Usai persidangan Ronald Talaway saat dikonfirmasi mengatakan ahli pidana Prof. Dr.,Sadjiono menerangkan mengenai Pasal 263 ayat 1 dan 263 ayat 2 KUHP yang merupakan delik kesengajaan bukan delik kelalaian, sejalan dengan itu diperlukan niat yang mengakibatkan kerugian sehingga apabila tidak ada kerugian konkret tentu rumusan delik tidak dapat terpenuhi.

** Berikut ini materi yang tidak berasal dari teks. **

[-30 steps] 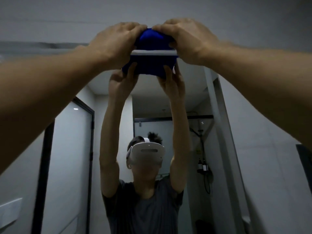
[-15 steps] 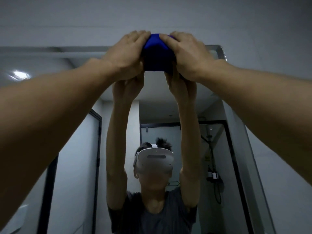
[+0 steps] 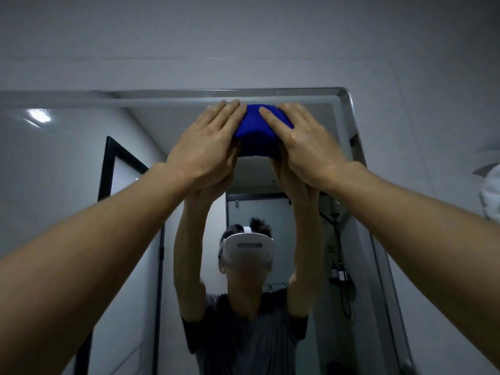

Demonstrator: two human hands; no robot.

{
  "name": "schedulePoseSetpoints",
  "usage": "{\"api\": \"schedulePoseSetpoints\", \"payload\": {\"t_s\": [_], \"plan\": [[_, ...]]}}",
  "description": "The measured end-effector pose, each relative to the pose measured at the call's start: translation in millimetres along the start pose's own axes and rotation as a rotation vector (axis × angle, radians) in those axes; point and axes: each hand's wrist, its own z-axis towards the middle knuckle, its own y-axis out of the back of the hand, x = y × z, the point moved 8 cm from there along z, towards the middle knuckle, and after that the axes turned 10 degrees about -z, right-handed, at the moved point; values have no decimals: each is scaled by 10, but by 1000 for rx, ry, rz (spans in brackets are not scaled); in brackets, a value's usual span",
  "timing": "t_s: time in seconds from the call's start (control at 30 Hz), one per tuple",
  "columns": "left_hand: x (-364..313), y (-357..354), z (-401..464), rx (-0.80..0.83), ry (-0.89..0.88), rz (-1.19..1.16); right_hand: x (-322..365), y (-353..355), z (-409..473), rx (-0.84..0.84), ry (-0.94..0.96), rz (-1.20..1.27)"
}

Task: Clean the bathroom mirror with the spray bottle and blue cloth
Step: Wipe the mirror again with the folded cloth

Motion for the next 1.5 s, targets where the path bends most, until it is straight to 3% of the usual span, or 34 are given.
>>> {"api": "schedulePoseSetpoints", "payload": {"t_s": [0.8,1.2,1.5], "plan": [[-735,-328,-1710,40,-10,66,743,-59,-1704,28,20,68],[-1162,-478,-2619,115,45,-55,1119,-71,-2650,68,63,-4],[-1585,-730,-3443,213,40,-148,1434,17,-3571,168,105,74]]}}
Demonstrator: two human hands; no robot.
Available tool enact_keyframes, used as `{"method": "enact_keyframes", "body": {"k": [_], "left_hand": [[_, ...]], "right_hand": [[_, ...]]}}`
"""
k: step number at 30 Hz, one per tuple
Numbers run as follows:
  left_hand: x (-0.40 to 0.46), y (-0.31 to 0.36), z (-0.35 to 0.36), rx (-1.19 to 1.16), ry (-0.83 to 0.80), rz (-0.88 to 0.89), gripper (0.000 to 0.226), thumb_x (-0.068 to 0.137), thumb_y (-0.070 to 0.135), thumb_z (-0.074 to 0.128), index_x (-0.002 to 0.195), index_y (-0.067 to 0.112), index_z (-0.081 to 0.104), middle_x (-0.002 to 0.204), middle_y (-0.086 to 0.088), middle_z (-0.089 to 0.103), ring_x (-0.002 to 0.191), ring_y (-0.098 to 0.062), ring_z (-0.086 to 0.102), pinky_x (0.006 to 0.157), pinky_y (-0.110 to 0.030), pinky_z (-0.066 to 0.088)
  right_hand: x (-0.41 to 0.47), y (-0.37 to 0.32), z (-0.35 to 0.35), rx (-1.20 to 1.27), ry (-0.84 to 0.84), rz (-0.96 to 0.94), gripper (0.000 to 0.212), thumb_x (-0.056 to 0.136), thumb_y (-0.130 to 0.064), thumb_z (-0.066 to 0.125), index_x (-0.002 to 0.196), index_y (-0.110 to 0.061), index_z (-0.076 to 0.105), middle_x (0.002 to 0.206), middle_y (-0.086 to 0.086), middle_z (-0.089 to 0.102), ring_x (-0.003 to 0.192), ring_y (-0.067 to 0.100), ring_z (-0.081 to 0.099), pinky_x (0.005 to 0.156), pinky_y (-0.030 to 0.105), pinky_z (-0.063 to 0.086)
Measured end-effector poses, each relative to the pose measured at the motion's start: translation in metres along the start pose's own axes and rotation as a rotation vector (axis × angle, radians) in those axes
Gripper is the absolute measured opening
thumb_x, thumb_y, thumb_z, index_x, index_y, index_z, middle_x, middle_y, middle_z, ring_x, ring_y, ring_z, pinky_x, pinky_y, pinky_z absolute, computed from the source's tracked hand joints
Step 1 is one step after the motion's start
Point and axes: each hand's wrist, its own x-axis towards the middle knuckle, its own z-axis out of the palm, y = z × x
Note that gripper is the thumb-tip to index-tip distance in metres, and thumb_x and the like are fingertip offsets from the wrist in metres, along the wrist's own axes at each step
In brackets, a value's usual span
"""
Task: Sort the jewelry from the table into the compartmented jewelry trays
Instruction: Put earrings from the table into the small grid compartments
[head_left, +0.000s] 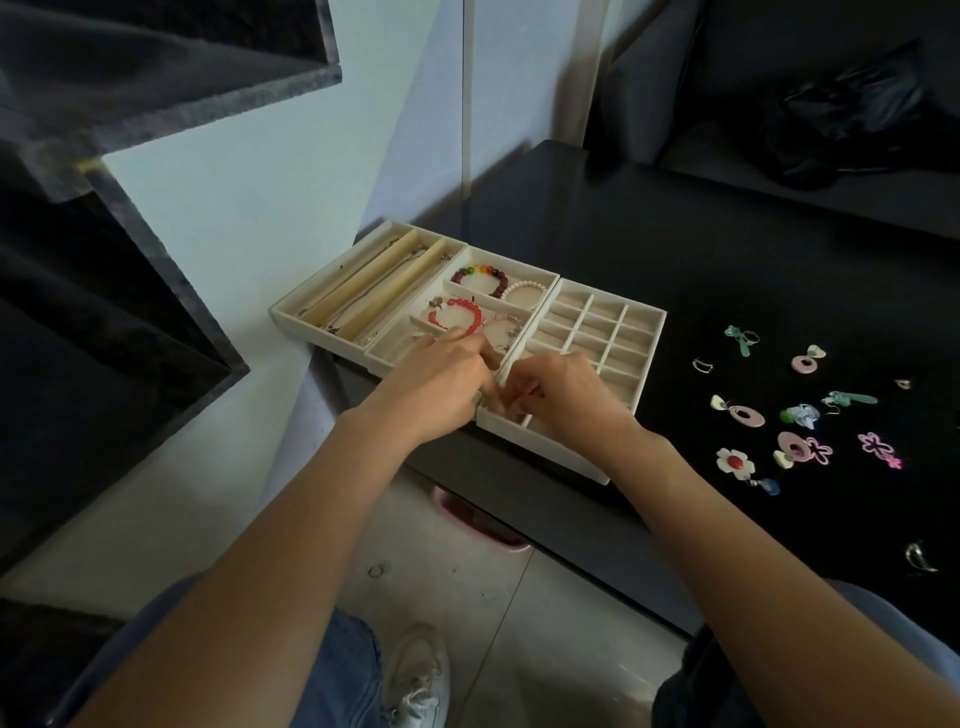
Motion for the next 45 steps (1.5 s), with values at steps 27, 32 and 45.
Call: {"method": "enact_keyframes", "body": {"k": [27, 32, 45], "left_hand": [[0.000, -0.005, -0.001, 0.030, -0.058, 0.007, 0.047, 0.084, -0.001, 0.053, 0.112, 0.035, 0.067, 0.141, 0.006, 0.042, 0.134, -0.011, 0.030, 0.113, -0.036, 0.024], [0.000, -0.006, 0.000, 0.029, -0.059, 0.010, 0.047, 0.084, 0.000, 0.054, 0.113, 0.034, 0.067, 0.140, 0.005, 0.043, 0.133, -0.012, 0.031, 0.112, -0.035, 0.025], [0.000, -0.009, 0.002, 0.011, -0.066, 0.008, 0.051, 0.083, -0.004, 0.054, 0.114, 0.035, 0.066, 0.140, 0.005, 0.042, 0.133, -0.011, 0.031, 0.112, -0.036, 0.027]], "right_hand": [[-0.003, 0.002, -0.003, -0.083, 0.118, -0.011, 0.020, 0.091, -0.010, 0.058, 0.110, -0.015, 0.063, 0.097, 0.001, 0.069, 0.090, 0.016, 0.066, 0.080, 0.035, 0.055], [-0.001, 0.003, 0.003, -0.076, 0.153, -0.027, 0.015, 0.089, -0.011, 0.061, 0.102, -0.016, 0.066, 0.091, 0.001, 0.070, 0.085, 0.016, 0.066, 0.077, 0.035, 0.056], [-0.004, 0.005, -0.010, 0.115, 0.104, 0.021, 0.021, 0.097, -0.010, 0.049, 0.111, -0.010, 0.064, 0.100, 0.004, 0.069, 0.088, 0.013, 0.066, 0.082, 0.025, 0.054]]}}
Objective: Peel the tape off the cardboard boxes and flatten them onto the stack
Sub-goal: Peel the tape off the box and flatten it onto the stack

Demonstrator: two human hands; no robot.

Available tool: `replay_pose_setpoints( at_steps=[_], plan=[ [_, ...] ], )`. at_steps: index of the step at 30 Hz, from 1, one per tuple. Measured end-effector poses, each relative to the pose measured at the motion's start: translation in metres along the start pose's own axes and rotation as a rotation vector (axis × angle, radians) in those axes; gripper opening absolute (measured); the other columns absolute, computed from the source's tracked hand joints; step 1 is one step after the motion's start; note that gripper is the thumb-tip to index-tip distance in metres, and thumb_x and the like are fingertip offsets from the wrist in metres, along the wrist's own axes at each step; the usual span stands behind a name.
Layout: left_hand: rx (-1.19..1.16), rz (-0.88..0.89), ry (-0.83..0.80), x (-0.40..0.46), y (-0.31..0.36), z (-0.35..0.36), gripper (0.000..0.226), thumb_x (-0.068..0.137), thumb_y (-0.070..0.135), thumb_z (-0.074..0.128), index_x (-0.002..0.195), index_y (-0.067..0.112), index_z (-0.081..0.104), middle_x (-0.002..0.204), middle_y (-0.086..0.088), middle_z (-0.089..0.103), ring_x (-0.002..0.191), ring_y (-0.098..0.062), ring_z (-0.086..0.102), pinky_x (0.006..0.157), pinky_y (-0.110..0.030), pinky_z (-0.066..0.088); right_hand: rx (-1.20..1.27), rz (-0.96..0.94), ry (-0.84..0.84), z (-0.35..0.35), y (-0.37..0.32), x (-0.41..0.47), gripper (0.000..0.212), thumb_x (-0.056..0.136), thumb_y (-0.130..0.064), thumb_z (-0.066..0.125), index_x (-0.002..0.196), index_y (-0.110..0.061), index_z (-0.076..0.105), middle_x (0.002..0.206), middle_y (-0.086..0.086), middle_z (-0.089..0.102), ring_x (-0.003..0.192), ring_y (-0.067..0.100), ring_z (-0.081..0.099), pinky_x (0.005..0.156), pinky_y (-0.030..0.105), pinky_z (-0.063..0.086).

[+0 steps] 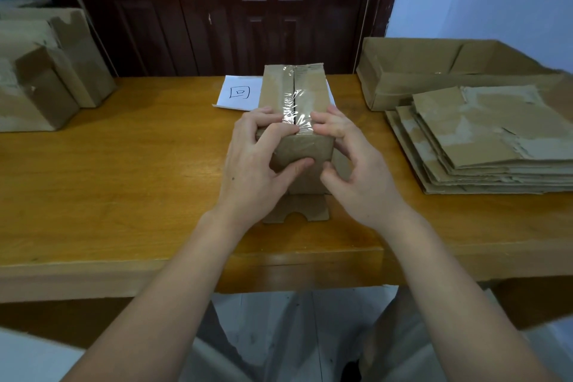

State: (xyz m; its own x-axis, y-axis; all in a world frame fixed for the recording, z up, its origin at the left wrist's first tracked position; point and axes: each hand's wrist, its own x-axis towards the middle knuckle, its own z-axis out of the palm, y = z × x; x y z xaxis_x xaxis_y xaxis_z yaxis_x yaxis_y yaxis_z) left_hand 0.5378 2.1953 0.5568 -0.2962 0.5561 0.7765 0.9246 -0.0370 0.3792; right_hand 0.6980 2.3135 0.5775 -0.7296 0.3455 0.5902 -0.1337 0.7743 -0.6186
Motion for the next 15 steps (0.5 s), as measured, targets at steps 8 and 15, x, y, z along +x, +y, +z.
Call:
replay_pose_setpoints(
  at_steps=[8,15],
  plan=[
    [-0.026,-0.029,0.035,0.0,0.006,0.001,0.05,0.079,0.039,0.082,0.12,0.024,0.058,0.133,-0.002,0.047,0.14,-0.016,0.041,0.112,-0.04,0.044,0.01,0.007,-0.001,0.0,-0.001,-0.001,0.052,0.089,0.004,0.06,0.137,-0.014,0.052,0.152,-0.004,0.047,0.153,0.011,0.023,0.117,0.053,0.037],
    [-0.006,-0.084,0.033,0.002,0.01,0.004,0.064,0.074,0.051,0.086,0.123,0.025,0.053,0.133,0.003,0.04,0.141,-0.013,0.037,0.109,-0.046,0.047,0.03,-0.002,-0.009,-0.001,-0.001,0.0,0.054,0.087,0.007,0.06,0.138,-0.012,0.051,0.153,0.0,0.046,0.153,0.013,0.023,0.118,0.055,0.035]
  ],
)
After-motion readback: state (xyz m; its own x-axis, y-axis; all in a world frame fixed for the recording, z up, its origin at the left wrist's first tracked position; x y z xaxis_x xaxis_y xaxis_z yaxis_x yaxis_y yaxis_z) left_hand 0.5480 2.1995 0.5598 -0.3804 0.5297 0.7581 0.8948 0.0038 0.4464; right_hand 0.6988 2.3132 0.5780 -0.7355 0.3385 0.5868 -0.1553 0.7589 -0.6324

Selain ahli juga berbicara mengenai alat bukti bahwa hasil labfor tentu bukan pembuktian mutlak perbuatan memalsu. Sebenarnya hal tersebut juga sejalan dengan ahli pidana sebelumnya yang dihadirkan oleh penuntut umum.
"Sehingga dari keterangan tersebut, berdasarkan prinsip dan penerapan hukum, kedua klien kami tidak dapat dipidana. Dan perlu diingat beban pembuktian perbuatan memalsu ada di penuntut umum sehingga tentunya para klien kami tidak dapat diklasifikasikan melakukan perbuatan melanggar ketentuan 263 ayat 1 atau 2 KUHP sebagaimana yang didakwakan penuntut umum dalam perkara ini,"ucap Ronald.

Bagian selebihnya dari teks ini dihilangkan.